I work for “medium pharma”. We spend between 1 and 5 dollars per experiment (depending on the cell type). We run close to 2 MILLION experiments every week. We are still years away from any of those experiments yielding a safe compound that can move on to human trials, assuming we don’t run out of money first.
Targeting drugs for rare diseases won’t be profitable until we achieve proper high-throughput experimentation, analysis, and somehow streamline the FDA approval process. The government needs to fund academic research on these diseases, but no university lab can match the kind of experiment production that we’re already doing in industry.
What do you think of Medicare price negotiation efforts? Or efforts to make largely government funded drugs patent free?
Very few drugs are largely government funded. The government funds basic research, but it won’t fund clinical trials. Pharma companies are almost entirely responsible for clinical trials, and they are way, way more expensive than basic research.

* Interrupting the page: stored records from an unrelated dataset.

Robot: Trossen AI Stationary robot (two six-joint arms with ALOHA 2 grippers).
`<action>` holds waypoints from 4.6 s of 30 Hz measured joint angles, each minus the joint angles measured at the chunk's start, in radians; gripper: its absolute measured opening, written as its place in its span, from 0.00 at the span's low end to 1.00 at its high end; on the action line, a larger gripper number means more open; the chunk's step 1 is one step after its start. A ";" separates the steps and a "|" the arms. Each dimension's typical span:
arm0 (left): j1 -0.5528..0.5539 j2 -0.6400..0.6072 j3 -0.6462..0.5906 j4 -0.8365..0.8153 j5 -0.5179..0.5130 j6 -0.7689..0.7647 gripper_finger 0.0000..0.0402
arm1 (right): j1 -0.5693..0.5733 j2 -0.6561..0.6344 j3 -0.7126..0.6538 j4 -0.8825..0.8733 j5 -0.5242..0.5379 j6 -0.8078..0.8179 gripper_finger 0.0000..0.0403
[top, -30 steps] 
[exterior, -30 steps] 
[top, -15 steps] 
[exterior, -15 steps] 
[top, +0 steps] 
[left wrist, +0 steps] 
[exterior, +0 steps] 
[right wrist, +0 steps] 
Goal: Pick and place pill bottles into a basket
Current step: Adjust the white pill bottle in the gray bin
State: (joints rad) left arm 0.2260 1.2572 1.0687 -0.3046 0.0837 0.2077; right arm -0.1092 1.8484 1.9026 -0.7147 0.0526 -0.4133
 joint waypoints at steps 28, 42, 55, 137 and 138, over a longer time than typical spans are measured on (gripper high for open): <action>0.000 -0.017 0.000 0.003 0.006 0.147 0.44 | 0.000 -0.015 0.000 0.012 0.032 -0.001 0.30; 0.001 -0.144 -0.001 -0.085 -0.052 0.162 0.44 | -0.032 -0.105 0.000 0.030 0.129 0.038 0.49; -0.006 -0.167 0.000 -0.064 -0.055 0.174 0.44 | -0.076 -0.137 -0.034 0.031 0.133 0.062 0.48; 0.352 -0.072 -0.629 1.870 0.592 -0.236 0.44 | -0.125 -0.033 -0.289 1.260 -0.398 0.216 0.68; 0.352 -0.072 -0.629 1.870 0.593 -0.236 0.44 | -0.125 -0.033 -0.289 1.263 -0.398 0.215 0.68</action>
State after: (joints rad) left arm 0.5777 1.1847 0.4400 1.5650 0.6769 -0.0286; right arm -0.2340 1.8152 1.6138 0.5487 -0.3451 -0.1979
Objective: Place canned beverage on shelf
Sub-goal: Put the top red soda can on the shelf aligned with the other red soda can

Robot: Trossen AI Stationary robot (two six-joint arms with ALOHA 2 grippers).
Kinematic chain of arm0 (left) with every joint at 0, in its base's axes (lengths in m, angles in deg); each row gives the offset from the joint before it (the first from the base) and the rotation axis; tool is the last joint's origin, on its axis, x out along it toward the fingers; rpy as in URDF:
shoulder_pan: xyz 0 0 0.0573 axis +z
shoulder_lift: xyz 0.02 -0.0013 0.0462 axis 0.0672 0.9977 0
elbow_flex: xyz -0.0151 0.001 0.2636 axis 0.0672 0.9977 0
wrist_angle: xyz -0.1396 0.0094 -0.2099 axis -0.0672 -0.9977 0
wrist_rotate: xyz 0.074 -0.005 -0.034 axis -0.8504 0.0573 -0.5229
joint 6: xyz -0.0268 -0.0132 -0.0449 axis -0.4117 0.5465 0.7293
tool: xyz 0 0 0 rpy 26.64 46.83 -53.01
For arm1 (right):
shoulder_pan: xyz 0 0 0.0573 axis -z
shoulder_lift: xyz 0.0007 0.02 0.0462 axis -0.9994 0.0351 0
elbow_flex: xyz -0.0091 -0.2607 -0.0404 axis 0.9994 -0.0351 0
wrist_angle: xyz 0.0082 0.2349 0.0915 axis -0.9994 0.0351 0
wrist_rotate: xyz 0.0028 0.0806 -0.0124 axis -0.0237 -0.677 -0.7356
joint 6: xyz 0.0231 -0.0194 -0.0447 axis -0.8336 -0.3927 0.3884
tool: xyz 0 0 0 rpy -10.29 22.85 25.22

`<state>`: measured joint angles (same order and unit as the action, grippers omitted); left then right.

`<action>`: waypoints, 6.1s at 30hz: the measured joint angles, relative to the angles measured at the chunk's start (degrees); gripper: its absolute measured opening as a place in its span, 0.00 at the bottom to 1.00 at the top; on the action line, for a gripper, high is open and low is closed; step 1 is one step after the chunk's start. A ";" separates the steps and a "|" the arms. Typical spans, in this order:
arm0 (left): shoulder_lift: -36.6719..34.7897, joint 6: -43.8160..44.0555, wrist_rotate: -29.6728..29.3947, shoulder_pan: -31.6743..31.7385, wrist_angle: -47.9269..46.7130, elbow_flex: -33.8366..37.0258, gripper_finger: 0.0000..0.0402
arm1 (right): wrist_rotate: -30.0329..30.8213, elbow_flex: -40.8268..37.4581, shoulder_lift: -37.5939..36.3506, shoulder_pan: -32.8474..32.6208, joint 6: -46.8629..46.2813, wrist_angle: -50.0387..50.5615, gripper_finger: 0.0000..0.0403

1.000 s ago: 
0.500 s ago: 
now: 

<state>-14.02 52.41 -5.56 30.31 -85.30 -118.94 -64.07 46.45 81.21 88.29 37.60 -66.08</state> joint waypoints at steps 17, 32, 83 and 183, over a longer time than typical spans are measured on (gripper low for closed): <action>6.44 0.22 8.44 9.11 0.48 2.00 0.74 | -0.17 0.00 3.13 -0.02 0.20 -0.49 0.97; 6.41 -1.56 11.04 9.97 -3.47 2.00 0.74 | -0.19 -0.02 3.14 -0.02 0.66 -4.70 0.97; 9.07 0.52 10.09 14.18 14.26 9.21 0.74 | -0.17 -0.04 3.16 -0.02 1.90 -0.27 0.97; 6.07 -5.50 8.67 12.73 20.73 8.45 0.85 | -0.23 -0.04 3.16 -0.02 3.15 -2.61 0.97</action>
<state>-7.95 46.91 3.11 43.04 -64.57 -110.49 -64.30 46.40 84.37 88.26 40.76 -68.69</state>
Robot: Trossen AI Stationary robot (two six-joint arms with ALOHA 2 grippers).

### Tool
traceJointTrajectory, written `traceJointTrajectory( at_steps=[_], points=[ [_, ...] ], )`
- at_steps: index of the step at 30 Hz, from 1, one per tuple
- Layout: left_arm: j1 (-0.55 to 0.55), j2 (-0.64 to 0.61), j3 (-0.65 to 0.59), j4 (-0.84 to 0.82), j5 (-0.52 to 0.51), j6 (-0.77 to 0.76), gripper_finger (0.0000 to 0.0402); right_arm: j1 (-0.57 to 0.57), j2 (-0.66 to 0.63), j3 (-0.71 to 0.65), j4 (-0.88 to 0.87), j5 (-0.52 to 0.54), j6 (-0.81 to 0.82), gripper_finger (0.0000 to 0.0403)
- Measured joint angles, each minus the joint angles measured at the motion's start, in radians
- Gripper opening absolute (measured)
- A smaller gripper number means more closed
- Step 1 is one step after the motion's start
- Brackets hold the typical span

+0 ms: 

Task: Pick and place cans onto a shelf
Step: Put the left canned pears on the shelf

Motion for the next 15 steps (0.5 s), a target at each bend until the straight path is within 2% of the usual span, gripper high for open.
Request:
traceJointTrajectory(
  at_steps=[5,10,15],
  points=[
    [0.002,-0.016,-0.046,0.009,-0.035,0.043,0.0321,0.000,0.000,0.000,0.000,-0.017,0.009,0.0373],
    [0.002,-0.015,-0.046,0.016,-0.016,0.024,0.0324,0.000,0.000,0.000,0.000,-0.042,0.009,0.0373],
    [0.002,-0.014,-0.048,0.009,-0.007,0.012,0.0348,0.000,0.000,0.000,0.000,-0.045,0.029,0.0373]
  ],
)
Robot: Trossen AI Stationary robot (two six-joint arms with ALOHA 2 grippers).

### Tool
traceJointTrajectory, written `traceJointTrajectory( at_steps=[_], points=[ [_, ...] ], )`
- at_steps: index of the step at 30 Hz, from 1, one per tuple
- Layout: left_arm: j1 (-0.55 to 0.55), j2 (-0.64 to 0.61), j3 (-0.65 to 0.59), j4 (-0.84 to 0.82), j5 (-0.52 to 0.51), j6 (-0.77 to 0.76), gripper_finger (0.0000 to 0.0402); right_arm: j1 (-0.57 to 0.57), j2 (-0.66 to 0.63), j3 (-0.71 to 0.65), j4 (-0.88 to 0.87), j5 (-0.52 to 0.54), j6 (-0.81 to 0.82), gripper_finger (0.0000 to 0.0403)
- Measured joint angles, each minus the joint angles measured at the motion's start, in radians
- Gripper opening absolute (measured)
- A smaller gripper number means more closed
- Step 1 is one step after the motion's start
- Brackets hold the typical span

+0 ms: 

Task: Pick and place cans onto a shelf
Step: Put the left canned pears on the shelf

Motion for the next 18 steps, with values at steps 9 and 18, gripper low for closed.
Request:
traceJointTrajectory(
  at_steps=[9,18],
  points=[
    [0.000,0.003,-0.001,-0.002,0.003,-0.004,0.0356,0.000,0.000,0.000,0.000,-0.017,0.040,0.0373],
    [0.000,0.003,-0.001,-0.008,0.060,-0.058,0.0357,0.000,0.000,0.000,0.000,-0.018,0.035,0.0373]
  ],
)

Coming from a part of the world where medical care is heavily for-profit in an impoverished country, it will be only accessible to those willing to pay for it in Lamborghini dollars.
Yes corporations are le bad but you can’t really expect anyone (except the occasional millionaire philanthropist) to invest large amounts of finite research money on ultra rare diseases.
It’s worse in systems without private capital. What incentive would a government have to invest in medical technology that doesn’t have the broadest appeal possible?